Envelopes – Envelopes can be recycled in your blue bin (with or without windows).
Fluorescent tubes – fluorescent tubes are classed as hazardous waste. Arrangements have been made to receive these at each of the Household Waste Recycling Centres. Energy saving light bulbs can also be recycled with fluorescent tubes at the Household Recycling Centres.
Businesses however, are now required to arrange hazardous waste collection for fluorescent tubes.

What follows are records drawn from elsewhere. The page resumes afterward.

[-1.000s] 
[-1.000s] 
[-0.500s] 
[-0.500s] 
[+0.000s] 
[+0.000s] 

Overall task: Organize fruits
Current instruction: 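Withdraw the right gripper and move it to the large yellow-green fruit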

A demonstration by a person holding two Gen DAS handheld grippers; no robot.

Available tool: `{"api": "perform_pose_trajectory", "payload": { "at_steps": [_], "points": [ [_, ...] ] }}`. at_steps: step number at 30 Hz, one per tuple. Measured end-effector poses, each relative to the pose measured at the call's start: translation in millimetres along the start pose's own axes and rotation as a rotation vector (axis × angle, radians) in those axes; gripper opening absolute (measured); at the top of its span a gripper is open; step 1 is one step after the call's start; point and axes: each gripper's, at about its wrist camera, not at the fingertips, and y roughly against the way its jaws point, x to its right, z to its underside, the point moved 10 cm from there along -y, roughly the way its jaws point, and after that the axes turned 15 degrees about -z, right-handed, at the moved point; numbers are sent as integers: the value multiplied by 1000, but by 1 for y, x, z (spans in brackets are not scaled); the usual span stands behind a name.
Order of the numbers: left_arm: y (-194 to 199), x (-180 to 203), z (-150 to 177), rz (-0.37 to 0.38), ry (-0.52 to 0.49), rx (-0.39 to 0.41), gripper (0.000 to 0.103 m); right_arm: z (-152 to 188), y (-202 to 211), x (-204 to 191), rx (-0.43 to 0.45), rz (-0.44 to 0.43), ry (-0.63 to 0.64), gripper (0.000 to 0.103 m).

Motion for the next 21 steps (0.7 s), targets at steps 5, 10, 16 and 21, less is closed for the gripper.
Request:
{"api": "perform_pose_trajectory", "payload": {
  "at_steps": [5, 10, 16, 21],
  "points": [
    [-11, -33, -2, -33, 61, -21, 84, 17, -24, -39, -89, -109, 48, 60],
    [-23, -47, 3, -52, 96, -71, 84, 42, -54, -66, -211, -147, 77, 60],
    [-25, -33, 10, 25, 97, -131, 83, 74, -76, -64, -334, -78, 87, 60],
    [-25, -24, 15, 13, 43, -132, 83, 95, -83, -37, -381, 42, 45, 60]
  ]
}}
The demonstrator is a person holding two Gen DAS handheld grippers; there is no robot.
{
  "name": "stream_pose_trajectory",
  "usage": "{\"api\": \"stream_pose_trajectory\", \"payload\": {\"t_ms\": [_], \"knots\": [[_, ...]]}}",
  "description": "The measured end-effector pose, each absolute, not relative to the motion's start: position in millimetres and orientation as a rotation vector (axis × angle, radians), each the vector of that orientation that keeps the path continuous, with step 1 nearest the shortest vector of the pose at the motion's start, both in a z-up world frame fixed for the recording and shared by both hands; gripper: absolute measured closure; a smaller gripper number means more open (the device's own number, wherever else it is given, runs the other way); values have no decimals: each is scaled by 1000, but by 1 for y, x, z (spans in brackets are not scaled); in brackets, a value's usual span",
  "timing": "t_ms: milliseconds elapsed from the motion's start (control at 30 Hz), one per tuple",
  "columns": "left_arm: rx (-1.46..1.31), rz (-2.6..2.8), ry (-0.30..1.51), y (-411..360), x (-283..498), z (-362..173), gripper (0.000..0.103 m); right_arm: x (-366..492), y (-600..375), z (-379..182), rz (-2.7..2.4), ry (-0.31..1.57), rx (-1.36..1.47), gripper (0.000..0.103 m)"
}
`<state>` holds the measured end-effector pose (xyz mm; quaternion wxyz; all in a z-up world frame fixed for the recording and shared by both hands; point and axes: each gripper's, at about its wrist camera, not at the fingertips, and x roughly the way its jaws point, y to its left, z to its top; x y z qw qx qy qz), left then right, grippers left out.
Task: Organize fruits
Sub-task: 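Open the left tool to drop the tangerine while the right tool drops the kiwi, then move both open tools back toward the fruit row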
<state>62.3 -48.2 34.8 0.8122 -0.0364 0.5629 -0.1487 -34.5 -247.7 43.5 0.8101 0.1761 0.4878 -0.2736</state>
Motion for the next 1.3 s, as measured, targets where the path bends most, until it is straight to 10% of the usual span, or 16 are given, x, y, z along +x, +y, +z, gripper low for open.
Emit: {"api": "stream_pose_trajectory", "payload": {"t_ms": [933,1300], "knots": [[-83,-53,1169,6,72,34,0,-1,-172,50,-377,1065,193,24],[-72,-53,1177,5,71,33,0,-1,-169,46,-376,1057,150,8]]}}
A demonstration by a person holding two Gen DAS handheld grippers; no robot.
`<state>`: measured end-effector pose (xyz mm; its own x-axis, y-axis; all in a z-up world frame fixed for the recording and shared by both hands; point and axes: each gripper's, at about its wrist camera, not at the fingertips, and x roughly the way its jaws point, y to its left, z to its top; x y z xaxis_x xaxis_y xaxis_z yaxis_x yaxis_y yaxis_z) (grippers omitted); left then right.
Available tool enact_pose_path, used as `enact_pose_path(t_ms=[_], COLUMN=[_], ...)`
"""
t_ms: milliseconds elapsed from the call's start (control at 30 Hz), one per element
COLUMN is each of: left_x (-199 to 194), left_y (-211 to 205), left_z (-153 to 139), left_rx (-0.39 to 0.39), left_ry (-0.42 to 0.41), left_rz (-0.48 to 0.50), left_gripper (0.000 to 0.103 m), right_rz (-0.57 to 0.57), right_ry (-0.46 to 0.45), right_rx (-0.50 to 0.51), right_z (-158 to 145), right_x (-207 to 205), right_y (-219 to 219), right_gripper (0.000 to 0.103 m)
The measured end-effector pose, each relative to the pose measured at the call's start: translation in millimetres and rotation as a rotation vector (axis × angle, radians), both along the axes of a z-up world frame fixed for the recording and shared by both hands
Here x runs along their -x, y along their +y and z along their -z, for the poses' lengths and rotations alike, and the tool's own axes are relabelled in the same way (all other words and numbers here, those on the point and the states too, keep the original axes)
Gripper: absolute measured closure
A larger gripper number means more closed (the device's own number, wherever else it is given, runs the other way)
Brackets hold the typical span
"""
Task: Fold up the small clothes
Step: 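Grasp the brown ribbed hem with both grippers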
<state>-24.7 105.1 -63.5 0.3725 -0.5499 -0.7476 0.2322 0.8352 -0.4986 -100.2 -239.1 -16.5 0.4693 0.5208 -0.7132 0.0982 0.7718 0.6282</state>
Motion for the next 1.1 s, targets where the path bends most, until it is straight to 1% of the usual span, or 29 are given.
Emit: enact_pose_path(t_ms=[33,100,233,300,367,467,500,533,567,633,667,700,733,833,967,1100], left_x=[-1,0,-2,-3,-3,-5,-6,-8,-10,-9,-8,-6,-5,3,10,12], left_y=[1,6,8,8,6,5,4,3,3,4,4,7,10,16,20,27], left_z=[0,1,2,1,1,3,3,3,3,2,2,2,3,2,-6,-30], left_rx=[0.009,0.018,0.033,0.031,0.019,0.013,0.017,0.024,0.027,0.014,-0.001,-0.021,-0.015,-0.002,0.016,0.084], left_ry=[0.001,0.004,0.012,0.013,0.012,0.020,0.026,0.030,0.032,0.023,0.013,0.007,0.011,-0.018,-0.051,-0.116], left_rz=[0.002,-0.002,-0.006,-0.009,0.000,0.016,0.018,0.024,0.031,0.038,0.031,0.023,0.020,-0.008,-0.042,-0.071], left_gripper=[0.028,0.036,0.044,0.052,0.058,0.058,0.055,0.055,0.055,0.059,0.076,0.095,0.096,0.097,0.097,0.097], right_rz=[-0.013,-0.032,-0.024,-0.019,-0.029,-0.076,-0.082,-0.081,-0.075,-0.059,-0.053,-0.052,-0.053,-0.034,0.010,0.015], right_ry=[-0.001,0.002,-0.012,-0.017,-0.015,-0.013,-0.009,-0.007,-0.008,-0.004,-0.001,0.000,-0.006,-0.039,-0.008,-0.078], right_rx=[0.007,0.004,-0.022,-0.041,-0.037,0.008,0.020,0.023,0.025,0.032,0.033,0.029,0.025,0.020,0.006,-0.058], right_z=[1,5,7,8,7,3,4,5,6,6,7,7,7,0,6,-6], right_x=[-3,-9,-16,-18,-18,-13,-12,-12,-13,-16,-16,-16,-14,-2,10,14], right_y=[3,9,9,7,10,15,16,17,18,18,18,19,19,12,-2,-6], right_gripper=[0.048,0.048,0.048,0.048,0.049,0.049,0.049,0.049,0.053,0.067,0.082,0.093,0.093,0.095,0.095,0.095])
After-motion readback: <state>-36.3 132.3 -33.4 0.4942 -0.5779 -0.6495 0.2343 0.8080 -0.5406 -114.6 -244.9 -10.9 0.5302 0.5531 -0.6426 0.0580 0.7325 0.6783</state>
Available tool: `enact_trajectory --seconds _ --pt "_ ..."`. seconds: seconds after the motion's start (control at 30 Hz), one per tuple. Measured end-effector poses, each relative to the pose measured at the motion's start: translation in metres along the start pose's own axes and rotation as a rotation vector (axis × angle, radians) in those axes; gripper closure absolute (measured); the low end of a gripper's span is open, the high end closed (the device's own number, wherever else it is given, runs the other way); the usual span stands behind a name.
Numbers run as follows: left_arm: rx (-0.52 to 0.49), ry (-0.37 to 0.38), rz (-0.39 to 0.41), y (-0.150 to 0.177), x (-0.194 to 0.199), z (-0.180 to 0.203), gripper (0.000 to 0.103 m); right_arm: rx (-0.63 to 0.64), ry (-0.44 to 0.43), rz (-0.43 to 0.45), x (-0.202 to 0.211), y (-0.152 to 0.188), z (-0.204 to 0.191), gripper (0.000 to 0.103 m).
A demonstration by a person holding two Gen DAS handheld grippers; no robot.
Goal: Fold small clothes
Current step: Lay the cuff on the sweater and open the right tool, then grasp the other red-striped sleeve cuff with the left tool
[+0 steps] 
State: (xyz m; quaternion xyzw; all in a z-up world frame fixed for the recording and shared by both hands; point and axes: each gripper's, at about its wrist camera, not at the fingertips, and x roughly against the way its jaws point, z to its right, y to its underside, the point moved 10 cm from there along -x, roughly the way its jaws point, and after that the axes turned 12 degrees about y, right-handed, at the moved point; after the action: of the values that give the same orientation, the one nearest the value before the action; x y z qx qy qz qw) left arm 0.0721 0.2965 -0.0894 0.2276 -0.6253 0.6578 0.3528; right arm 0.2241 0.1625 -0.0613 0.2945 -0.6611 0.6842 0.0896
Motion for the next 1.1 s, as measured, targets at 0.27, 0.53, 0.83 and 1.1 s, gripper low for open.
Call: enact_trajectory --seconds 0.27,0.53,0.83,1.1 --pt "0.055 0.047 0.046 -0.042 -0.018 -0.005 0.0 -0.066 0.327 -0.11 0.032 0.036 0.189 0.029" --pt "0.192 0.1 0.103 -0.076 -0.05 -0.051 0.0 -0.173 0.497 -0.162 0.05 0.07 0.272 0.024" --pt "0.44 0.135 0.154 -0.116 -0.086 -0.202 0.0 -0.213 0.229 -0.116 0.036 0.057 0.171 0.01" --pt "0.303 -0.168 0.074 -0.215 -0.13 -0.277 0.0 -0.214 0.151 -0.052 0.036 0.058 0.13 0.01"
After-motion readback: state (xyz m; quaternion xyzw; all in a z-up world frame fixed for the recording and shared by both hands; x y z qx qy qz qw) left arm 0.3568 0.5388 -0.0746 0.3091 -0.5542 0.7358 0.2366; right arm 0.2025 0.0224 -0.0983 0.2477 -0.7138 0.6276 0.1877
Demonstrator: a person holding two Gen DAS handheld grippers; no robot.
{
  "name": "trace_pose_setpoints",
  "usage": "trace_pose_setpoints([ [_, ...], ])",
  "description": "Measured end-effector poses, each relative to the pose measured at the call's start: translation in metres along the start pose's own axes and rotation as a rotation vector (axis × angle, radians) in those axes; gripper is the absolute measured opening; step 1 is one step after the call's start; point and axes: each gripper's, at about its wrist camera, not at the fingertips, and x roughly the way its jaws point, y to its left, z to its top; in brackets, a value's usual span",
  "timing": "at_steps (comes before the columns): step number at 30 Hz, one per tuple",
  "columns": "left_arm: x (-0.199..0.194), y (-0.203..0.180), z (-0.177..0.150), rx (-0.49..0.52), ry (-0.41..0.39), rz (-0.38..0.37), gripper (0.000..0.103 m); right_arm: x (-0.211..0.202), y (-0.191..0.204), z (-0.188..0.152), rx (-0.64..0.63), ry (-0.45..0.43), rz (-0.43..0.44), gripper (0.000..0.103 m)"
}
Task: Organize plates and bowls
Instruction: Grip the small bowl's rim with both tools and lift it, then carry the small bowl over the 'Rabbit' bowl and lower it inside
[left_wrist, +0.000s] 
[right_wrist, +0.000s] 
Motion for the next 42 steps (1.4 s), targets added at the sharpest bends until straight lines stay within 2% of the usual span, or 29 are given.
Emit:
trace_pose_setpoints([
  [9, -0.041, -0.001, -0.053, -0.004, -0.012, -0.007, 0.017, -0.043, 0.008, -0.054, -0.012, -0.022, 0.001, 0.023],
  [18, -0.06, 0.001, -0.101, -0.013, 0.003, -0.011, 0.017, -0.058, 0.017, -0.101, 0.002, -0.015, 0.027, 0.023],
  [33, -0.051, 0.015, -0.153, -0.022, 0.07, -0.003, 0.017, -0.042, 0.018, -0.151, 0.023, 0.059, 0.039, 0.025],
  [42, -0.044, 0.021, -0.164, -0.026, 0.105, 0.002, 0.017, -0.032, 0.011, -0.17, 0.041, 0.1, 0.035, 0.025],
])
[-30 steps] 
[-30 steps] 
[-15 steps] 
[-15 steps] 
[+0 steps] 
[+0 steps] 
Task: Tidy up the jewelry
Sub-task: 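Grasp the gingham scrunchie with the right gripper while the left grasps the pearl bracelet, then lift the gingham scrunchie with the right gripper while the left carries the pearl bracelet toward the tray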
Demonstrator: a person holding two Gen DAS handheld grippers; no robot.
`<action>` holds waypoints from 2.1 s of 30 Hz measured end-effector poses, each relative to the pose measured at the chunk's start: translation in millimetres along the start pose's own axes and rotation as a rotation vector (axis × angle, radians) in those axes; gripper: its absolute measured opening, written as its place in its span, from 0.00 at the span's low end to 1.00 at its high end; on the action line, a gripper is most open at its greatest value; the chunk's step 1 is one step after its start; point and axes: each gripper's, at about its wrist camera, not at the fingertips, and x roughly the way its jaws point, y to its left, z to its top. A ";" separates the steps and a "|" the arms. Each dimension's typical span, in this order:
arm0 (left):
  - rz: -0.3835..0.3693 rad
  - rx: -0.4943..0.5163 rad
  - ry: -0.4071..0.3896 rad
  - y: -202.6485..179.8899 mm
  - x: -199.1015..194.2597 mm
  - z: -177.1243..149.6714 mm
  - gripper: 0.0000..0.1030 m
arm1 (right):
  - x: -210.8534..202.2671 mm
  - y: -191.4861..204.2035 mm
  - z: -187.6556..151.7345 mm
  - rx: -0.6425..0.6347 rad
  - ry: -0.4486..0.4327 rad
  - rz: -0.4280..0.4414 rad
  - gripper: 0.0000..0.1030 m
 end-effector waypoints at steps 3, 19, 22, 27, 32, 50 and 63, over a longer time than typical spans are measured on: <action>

Foil – the Council cannot recycle foil at present.
Food – must be disposed of as general waste in the grey bin. The council is backing a new campaign, Love Food, Hate Waste to help cut the amount of food we throw away. Try not to cook too much food, and before you throw it away ask yourself whether it can it be saved for the next day. Why not consider composting your vegetable peeling. Do not put un/cooked fruit and vegetabled in the green and blue bins.
Food and drink cartons – liquid food and drinks cartons are used to store fruit juices, long life milk, cooking sauces and smoothies to name just a few items. These cartons are made of a mixture of waxed cardboard, plastic and foil. Previously it was very hard to recycle food and drink cartons as there were very few facilities available in the UK. The cartons display the recyclable symbol, but they cannot be recycled within the blue bin, instead we have provided facilities at some of our recycling sites to be recycled as a material on their own. Please do not put cartons in your blue bin.
With the help of the Alliance for Beverage Cartons and the Environment in the UK (ACE UK) and the National Recycling Fund, more and more facilities for carton recycling are being made available throughout the UK.
Fridges and freezers – fridges and freezers generally contain CFCs in their coolant system. CFCs are damaging to the environment, fridges and freezers need to be disposed of correctly. These items can either be taken to one of the Household Waste Recycling Centres or you can contact a local scrap metal merchant to remove them.
Fruit – you can place fruit peelings and cores into your home compost bin and compost them at home, please do not place them in either your blue or green bins.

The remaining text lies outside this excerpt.